New Delhi: What has changed in Kashmir after the removal of Article 370 of the Constitution? The people of Baramulla have given a befitting reply to those asking such questions on the voting day on Monday. Baramulla, which has been a 'hotbed of terror' since the 1990s, witnessed 58.62% voting. This is a record of the last 40 years. Therefore, it can be said that another answer to the question asked about the effect of removal of Article 370 has been found – there is now a wave of democracy in the bastion of terror.
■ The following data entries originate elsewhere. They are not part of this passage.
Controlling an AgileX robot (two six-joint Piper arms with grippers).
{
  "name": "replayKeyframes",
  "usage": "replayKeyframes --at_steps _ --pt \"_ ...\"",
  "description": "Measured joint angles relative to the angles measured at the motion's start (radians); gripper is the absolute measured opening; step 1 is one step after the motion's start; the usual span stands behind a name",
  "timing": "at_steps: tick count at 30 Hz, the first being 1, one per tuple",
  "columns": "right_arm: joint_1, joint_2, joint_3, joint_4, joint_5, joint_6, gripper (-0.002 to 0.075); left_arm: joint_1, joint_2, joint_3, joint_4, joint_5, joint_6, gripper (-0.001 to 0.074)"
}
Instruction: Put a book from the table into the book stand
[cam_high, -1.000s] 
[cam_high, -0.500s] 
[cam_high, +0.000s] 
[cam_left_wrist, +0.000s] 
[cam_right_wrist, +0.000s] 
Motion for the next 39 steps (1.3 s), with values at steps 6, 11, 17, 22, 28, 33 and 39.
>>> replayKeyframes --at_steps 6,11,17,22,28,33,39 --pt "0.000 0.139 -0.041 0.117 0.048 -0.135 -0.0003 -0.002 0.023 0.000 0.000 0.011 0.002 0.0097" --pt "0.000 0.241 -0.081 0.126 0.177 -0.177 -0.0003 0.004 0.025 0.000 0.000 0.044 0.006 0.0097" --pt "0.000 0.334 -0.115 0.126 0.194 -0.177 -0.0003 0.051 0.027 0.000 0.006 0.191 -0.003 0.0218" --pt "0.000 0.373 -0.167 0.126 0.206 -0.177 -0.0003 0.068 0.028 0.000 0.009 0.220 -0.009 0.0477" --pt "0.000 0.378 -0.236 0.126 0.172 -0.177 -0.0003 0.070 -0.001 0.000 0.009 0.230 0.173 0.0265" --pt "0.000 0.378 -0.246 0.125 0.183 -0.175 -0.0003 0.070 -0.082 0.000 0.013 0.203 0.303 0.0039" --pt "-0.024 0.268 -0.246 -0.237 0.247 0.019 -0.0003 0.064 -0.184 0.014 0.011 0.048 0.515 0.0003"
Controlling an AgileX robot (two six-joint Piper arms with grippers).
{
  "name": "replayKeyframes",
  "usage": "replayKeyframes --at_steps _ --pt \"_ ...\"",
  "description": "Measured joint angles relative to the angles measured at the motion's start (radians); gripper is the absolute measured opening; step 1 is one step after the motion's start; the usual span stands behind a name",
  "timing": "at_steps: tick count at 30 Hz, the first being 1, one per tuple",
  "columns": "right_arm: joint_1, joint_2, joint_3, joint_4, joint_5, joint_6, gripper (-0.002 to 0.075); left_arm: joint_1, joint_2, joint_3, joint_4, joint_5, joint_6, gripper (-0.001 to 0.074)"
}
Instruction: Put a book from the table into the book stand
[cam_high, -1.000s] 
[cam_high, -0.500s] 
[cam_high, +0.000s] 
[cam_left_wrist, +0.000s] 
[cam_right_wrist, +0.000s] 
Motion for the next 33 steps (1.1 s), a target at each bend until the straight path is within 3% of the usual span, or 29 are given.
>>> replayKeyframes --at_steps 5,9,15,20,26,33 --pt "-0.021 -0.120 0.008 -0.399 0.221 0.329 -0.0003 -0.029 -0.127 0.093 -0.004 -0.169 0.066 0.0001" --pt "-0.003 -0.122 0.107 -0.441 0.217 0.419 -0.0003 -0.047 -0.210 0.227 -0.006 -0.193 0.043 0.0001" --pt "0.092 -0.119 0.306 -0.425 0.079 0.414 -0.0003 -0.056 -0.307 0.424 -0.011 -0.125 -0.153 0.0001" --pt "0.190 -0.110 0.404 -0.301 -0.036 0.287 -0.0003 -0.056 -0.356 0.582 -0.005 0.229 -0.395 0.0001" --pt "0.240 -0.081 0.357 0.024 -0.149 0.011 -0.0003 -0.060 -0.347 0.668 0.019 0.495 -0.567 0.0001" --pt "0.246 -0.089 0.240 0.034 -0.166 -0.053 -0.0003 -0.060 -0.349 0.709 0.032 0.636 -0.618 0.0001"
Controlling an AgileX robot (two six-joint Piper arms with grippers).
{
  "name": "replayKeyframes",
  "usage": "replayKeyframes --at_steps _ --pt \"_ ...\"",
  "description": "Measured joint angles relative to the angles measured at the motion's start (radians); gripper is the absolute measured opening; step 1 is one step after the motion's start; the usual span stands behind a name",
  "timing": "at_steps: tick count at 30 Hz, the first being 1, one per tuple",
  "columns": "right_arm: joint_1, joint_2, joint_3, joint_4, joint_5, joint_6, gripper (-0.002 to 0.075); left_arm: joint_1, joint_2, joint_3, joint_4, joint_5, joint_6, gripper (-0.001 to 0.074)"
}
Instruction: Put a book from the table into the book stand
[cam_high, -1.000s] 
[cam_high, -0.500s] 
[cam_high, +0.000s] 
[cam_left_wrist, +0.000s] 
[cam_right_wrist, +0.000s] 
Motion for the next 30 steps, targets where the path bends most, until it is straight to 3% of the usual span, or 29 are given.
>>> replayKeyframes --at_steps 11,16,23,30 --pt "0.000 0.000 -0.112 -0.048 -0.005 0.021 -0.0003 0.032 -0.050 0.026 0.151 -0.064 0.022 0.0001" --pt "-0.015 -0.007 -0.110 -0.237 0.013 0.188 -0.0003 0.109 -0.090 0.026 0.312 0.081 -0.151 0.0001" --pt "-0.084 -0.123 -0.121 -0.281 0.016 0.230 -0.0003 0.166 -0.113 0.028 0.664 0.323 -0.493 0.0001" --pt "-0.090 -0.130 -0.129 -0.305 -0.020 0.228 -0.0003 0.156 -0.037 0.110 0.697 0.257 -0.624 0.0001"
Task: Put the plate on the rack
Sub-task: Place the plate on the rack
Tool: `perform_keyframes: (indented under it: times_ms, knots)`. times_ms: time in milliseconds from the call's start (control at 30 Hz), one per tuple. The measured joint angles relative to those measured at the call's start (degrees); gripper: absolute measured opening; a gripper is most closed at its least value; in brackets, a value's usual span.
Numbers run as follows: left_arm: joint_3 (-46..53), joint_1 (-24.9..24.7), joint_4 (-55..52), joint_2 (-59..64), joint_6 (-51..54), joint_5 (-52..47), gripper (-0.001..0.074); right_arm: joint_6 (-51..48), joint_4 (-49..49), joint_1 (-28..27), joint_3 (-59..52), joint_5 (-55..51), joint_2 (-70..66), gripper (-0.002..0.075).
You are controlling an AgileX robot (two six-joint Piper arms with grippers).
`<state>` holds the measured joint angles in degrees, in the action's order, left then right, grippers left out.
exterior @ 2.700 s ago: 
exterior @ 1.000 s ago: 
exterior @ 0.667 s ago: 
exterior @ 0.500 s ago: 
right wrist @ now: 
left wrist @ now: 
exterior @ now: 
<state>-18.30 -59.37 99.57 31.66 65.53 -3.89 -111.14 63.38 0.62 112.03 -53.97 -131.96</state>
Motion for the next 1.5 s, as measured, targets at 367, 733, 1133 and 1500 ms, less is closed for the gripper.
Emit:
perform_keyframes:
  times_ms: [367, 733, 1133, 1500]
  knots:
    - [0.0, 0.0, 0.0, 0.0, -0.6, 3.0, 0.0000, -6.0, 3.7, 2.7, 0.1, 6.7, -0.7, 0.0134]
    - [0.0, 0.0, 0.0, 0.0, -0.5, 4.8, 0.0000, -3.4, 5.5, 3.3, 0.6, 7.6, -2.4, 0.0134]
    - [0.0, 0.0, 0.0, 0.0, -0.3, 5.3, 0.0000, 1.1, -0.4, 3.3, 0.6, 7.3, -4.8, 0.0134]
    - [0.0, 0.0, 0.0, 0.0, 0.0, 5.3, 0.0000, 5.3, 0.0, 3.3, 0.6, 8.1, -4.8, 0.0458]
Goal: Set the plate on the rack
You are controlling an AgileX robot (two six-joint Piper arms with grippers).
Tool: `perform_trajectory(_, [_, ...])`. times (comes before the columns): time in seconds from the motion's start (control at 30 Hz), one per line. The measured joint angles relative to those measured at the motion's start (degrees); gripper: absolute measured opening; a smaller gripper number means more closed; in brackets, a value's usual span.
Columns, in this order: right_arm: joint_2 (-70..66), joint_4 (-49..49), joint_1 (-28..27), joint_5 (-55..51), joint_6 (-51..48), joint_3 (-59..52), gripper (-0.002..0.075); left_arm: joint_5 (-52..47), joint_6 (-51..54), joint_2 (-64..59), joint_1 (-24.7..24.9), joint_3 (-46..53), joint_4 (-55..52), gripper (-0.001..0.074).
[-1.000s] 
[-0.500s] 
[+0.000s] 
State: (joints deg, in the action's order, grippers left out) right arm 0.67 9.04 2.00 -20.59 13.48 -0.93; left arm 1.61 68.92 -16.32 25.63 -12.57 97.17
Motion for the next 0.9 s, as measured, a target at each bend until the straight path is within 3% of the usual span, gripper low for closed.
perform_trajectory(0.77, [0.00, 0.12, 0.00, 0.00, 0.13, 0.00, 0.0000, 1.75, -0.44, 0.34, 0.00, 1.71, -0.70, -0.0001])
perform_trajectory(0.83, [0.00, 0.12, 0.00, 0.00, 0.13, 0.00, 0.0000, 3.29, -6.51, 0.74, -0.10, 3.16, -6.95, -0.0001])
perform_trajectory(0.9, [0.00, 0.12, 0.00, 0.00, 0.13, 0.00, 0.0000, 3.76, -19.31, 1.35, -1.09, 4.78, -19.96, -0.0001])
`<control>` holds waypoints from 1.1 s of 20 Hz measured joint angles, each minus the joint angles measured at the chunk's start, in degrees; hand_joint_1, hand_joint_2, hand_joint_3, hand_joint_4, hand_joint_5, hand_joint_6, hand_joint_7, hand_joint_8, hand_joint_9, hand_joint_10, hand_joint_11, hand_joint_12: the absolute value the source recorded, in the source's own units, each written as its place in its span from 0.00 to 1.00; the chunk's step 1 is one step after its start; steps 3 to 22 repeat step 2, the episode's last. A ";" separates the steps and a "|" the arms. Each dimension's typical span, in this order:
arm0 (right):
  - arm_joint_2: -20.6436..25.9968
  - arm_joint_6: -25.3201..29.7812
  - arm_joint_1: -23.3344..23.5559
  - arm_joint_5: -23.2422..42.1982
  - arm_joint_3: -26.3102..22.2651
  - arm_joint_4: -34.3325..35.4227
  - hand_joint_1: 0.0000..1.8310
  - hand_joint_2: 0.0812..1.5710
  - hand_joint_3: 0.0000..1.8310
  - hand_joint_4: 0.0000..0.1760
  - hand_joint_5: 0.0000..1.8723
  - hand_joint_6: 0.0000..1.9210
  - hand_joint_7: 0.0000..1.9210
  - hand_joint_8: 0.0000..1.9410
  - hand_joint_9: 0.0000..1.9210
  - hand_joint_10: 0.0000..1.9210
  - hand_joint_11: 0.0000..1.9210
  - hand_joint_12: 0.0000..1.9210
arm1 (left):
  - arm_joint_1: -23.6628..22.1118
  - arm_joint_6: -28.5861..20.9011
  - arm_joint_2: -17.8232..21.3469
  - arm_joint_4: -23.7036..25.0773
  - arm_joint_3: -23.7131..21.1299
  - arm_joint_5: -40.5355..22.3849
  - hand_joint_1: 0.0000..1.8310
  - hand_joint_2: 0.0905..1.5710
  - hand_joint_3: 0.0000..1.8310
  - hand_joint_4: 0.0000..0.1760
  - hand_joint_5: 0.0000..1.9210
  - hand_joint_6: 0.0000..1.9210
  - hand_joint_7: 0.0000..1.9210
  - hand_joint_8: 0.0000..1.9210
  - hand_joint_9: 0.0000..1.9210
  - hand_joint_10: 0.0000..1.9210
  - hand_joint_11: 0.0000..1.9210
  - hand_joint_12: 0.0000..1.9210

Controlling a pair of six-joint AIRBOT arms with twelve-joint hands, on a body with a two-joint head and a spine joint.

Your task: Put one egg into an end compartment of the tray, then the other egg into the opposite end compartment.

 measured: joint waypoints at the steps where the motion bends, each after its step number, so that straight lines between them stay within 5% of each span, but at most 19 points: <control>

Voting took place in Baramulla parliamentary constituency of Jammu and Kashmir on Monday in the fifth phase of Lok Sabha elections. According to the Election Commission, 58.62% voting took place here. This is the largest figure since 1984 in terms of both voting percentage and number of voters. The highest turnout in Baramulla was 61.1% in the 1984 Lok Sabha elections. The region had been in the grip of insurgency since 1989, when turnout reached an all-time low of 5.5%. North Kashmir was a stronghold of terrorists in the early 1990s.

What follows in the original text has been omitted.